Periodic est une base de dépouillement des revues de vulgarisation scientifique : Sciences et Avenir, Science et Vie, etc. Elle est entretenue par la bibliothèque universitaire de Pau.

Je n’aime pas du tout Periodic, mais c’est la seule base qui fait ces dépouillements. Comme elle existe, aucune autre bibliothèque (ou quelque autre service rempli d’abnégation) n’envisage de la concurrencer.

Comme je ne veux pas paraître injurieux vis-à-vis d’estimés collègues qui font là une tâche bien ingrate, je vais expliquer pourquoi je n’aime pas Periodic.

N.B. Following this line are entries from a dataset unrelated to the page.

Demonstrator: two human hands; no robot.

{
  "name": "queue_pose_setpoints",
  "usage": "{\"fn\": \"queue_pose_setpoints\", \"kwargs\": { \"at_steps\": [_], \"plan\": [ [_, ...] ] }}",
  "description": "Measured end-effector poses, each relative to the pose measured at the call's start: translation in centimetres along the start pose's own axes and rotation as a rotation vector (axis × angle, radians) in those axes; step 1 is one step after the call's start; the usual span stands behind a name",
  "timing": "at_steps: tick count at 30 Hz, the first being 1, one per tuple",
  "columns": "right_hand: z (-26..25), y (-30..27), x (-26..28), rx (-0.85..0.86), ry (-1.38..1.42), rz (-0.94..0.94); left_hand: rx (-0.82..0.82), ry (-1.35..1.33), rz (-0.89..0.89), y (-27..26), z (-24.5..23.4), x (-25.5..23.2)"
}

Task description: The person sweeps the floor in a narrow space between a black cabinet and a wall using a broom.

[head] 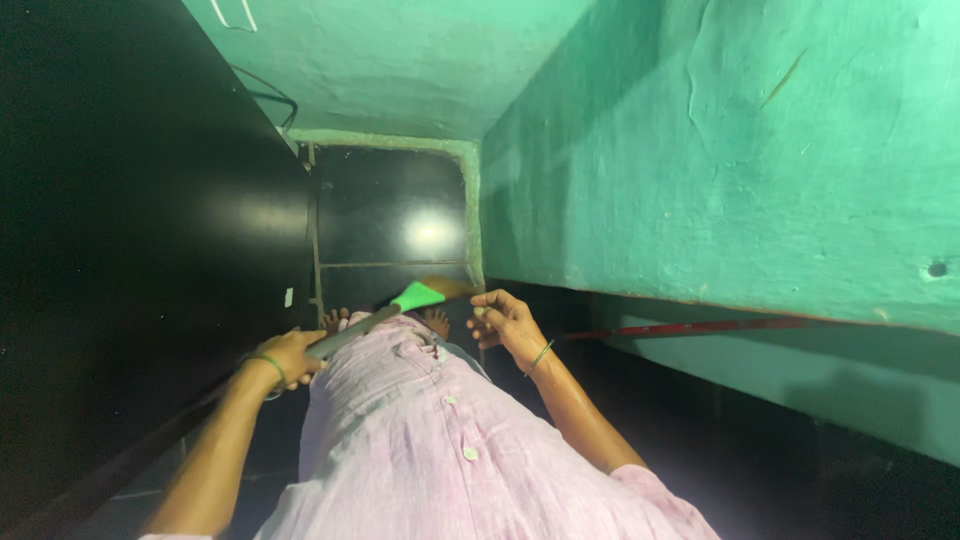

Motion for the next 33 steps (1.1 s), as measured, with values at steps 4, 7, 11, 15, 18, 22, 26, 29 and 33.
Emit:
{"fn": "queue_pose_setpoints", "kwargs": {
  "at_steps": [4, 7, 11, 15, 18, 22, 26, 29, 33],
  "plan": [
    [0.0, 0.4, 0.5, 0.007, -0.012, -0.007, -0.15, -0.064, 0.121, 0.9, -1.3, -1.0],
    [0.1, 0.4, 0.4, 0.02, -0.011, -0.023, -0.275, 0.133, 0.205, 5.0, -1.4, -3.4],
    [0.7, 0.4, -0.2, 0.001, -0.017, 0.012, -0.381, 0.185, 0.245, 13.6, 0.6, -4.5],
    [1.1, 0.4, -1.3, 0.024, 0.018, 0.05, -0.383, 0.157, 0.233, 18.4, 3.6, -3.5],
    [1.4, 1.1, -2.2, 0.041, 0.04, 0.08, -0.093, 0.143, 0.116, 17.8, 5.1, -1.6],
    [3.0, 2.6, -2.8, 0.095, -0.03, 0.009, 0.185, -0.559, 0.088, 12.1, 3.3, 2.1],
    [5.9, 4.1, -1.8, 0.185, 0.013, -0.09, 0.303, -0.841, 0.159, 3.6, 1.4, -1.6],
    [7.8, 5.3, -0.9, 0.198, 0.09, 0.232, 0.359, -0.869, 0.238, 0.3, 3.2, -7.0],
    [7.4, 8.3, -3.1, 0.393, 0.459, 0.37, 0.474, -0.768, 0.541, -2.4, 6.8, -12.7]
  ]
}}
Point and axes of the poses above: each hand's wrist, its own y-axis towards the middle knuckle, its own z-axis out of the palm, x = y × z, the point moved 1 cm from there along y, towards the middle knuckle, and after that the axes turned 7 degrees about -y, right-handed, at the moved point
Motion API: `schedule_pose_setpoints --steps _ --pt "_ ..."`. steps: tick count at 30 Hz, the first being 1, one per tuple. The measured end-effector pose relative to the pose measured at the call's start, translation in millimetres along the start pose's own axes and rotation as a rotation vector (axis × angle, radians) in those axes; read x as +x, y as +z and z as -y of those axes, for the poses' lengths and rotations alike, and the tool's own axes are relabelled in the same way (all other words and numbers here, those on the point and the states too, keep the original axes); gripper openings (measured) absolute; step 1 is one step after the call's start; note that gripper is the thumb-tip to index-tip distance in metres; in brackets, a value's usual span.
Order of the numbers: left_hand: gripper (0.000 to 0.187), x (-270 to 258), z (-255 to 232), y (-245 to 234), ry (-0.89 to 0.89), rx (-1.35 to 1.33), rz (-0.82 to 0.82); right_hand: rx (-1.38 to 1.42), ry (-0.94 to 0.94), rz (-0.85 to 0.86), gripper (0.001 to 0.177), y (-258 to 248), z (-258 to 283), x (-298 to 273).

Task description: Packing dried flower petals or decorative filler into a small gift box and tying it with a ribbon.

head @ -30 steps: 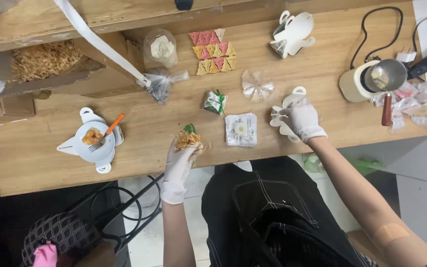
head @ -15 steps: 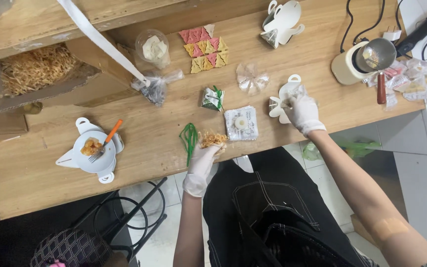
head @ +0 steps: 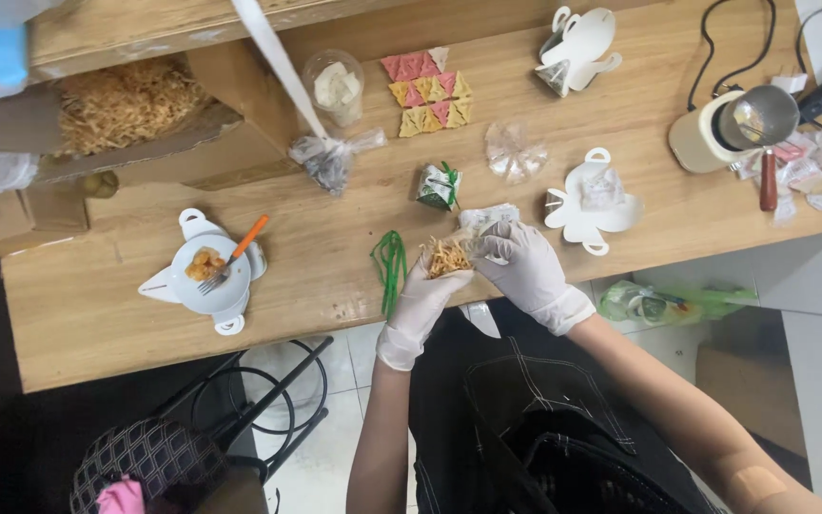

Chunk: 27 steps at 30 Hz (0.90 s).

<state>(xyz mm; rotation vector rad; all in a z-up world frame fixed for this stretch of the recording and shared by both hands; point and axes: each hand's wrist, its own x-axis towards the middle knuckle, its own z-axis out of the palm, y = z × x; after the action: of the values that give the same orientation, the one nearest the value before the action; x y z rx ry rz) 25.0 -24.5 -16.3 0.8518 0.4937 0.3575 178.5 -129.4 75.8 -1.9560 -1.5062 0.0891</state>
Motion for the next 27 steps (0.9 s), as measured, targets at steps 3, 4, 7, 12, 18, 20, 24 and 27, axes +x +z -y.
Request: schedule_pose_setpoints --steps 3,4,7,12,18,20,24,27 --pt "0.034 -19.9 -37.2 6.9 -0.07 0.086 -0.164 0.027 -0.057 0.047 0.02 -3.6 25.8 11.7" --pt "0.034 -22.1 -42.4 0.4 -0.055 0.09 -0.183 0.041 -0.077 0.05 0.02 -2.9 32.0 14.2" --pt "0.034 -32.4 -72.2 -27.1 0.007 -0.163 -0.316 0.116 -0.107 0.078 0.024 -4.1 49.5 22.4" --pt "0.024 -61.1 -199.8 -82.2 0.33 -0.023 -0.419 0.133 0.103 0.112 0.026 -31.7 72.9 31.5" --pt "0.021 12.6 -349.0 -162.8 0.712 0.34 -0.604 0.209 0.098 0.122 0.024 -33.7 60.0 21.0" --pt "0.022 64.3 -348.6 -212.0 0.727 0.674 -0.657 0.186 0.133 0.119 0.023 -28.7 53.7 13.0" --pt "0.028 132.1 -349.4 -252.0 0.192 2.254 -0.601 0.149 0.229 0.116 0.02 -26.7 40.9 2.3" --pt "0.032 216.5 -315.9 -347.9 -0.146 2.689 -0.078 0.125 0.274 0.139 0.021 -31.1 36.6 1.0"
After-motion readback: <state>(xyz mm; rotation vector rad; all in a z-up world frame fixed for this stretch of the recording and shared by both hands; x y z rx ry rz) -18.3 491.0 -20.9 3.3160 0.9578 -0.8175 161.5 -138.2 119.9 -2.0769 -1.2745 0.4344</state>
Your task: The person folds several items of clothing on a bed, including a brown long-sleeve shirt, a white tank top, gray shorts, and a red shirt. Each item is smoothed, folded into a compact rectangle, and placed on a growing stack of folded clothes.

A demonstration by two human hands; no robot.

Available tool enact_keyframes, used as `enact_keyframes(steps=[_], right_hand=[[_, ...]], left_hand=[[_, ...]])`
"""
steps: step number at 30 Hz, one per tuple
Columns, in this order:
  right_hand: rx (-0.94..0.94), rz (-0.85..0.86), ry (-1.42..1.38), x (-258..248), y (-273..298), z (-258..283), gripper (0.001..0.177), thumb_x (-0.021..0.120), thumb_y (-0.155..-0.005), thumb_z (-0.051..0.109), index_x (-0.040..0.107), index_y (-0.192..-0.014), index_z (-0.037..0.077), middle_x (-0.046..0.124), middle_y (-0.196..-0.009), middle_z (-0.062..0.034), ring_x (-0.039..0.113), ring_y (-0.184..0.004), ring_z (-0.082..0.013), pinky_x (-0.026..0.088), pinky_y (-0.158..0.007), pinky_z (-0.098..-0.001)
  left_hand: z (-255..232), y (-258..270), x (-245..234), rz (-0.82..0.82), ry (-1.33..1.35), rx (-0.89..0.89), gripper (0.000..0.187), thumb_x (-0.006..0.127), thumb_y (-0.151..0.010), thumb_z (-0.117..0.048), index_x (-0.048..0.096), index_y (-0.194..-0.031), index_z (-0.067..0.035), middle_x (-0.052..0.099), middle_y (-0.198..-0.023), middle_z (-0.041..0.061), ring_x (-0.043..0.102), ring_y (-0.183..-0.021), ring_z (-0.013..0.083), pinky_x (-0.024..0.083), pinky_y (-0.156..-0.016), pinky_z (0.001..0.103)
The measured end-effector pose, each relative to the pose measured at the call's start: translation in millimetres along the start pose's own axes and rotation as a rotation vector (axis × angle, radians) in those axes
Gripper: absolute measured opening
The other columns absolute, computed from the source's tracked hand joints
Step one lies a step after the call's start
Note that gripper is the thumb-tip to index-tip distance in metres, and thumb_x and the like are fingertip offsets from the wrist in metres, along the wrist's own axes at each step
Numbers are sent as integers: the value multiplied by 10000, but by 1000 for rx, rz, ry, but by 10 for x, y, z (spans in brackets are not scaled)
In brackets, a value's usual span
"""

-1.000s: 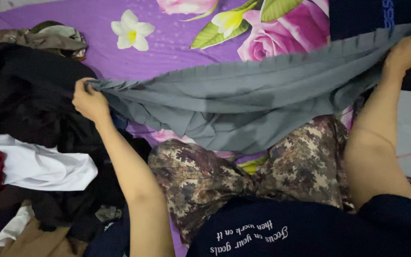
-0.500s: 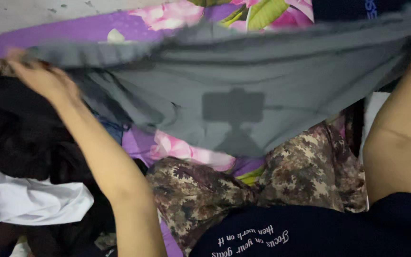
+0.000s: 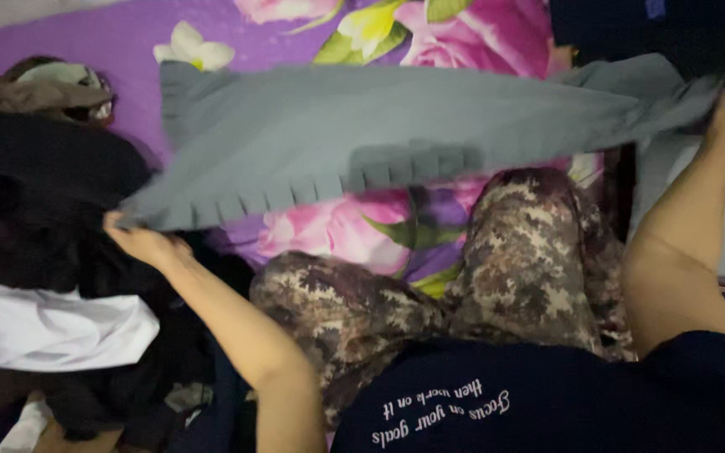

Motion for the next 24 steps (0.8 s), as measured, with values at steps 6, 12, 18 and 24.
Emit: enact_keyframes(steps=[6, 12, 18, 24], right_hand=[[103, 324, 587, 288, 294, -156, 496, 716, -835, 518, 753, -1075, 85, 736, -1094, -197, 686, -1012, -414, 533, -794, -563], [-729, 2, -132, 903, 637, 1532, 218, 732, -840, 252, 788, -997, 110, 758, -1026, -123, 675, -1019, -368, 507, -854, -553], [-899, 527, -488, 2283, 2040, 3314, 360, 635, -797, -29, 767, -1112, 83, 728, -1101, -170, 681, -1037, -366, 525, -923, -437], [-569, 948, -383, 2376, 2430, 3667, 307, 579, -893, 27, 765, -1127, 97, 741, -991, -195, 734, -907, -382, 548, -811, -480]], left_hand=[[-238, 746, -478, -141, -891, -27, 495, 461, -753, 114, 598, -1203, -39, 569, -1133, 159, 561, -1044, 304, 457, -975, 433], [-292, 2306, 650, -63, -600, 246, 429, 474, -941, -55, 457, -1358, 47, 523, -1342, 198, 531, -1273, 331, 424, -1141, 449], [1065, 5226, 1201, 148, 110, -1266, 445, 661, -939, -261, 498, -1332, -132, 514, -1257, 69, 512, -1171, 247, 505, -998, 470], [1667, 5289, 1122, 20, -161, -1506, 784, 769, -869, -491, 383, -1492, -213, 419, -1546, 31, 462, -1381, 280, 444, -1105, 452]])
Point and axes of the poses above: each hand's wrist, its own y-axis away from the middle knuckle, its own x-axis out of the palm, z = x × y, the point moved 6 cm from there along -y, towards the middle knuckle
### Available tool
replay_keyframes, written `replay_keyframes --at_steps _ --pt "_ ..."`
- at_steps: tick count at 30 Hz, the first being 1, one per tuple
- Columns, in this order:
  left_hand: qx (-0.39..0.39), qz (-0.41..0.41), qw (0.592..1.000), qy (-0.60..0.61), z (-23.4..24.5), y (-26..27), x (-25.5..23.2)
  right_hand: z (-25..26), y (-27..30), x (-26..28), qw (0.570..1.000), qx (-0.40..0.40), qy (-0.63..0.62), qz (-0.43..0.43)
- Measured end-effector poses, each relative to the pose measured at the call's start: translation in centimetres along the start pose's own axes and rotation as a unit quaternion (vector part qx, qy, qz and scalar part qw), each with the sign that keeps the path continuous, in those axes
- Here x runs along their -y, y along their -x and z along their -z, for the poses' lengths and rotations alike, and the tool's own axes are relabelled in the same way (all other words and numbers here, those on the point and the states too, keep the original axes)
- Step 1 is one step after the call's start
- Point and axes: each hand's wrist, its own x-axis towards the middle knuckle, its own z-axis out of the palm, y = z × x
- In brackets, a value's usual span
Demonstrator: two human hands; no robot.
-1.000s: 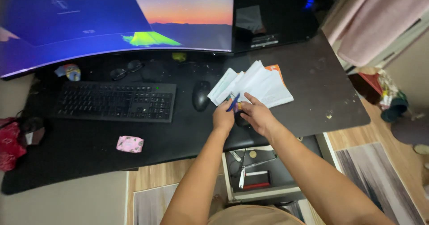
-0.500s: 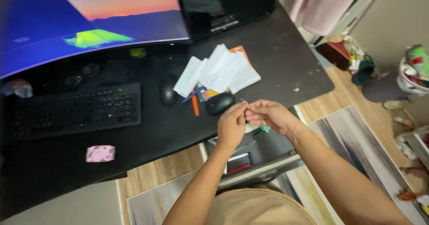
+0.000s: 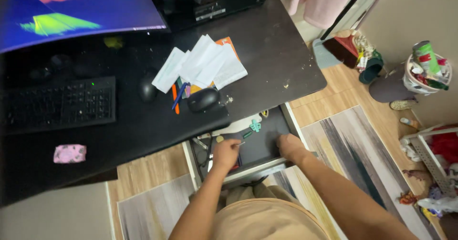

1. Le mode de recherche est tordu. L’interface ne ressemble pas à ce qu’on trouve habituellement, et un flottement d’hésitation persiste pour déterminer où mettre ses mots clés. Il y a trois champs, reliés par un “ou” par défaut.

2. On ne peut pas appuyer sur Entrée pour lancer une recherche.

Pour ces deux remarques, un peu de code HTML permettrait rapidement d’obtenir une interface plus normale. Comme cette interface n’existe pas, j’ai fait un widget Netvibes (disponible ici) et je n’interroge Periodic (quand vraiment je n’ai pas le choix) que depuis ce widget.

Au moins, avec ce widget, je peux cliquer sur la touche Entrée, les mots sont associés par “ET”, on cherche automatiquement dans toutes les revues et le nombre de résultats maximum est de 100.

3. Dans la liste des résultat, chaque résultat est cliquable vers la notice détaillée, mais la notice détaillée ne comporte pas plus d’infos que la notice abrégée. Un peu plus de temps perdu pour s’en rendre compte.

En outre, l’auteur n’est pas affiché. Serait-ce une info secondaire ? Ou les scientifiques ont trop honte de publier dans des revues “grand public” et préfèrent garder l’anonymat ?

3. Ca fait 3 ans que je connais Periodic, et 3 ans que j’entends dire qu’ils réfléchissent à une refonte.

4. Le “guide” (lien en haut à droite de la page d’accueil de Periodic) met 7 minutes à s’ouvrir, avec un accès ADSL de 100 Mo/s (cf. l’explication probable plus bas). Donc personne ne consulte l’aide.

5. Le guide est une page énorme, parce qu’elle comporte l’état du dépouillement pour chaque revue : c’est un tableau avec une revue par colonne, une année par ligne, et pour chaque année le nombre d’articles recensés dans chaque revue.

Periodic est à ma connaissance la seule base bibliographique qui envisage la possibilité d’un dépouillement des revues depuis l’an 0. Le tableau comporte donc 2008 lignes, dont 1975 lignes complètement vides…

Pour vous éviter de perdre 7 minutes en allant vérifier, j’ai copié le tableau dans une page de ce blog logiquement un peu moins lourde. En revanche l’affichage est très laid puisque la largeur du tableau dépasse celle du blog.

6. Comme personne ne peut consulter le guide, tous les utilisateurs restent (je suppose) persuadés que les dix revues mentionnées sur la page d’accueil sont toujours dépouillées.

Le tableau en question nous fait voir que seules 5 revues sont toujours dépouillées : American Scientist, La Recherche, Ordinateur Individuel, Pour La Science, Science Et Vie, Sciences Et Avenir.

La raison d’être de Periodic n’est pas remise en cause : on a besoin, notamment en BU mais pas seulement (les lycéens seraient très contents de connaître son existence) d’une base de dépouillement des articles parues dans les revues scientifiques grand public.

Mais sa rénovation, toujours à l’ordre du jour, pourrait peut-être constituer un projet commun de plusieurs BU de sciences, un peu plus ambitieux (mais pas trop d’abord, sous peine de ne jamais voir le jour), plus ergonomique et à la couverture plus ample.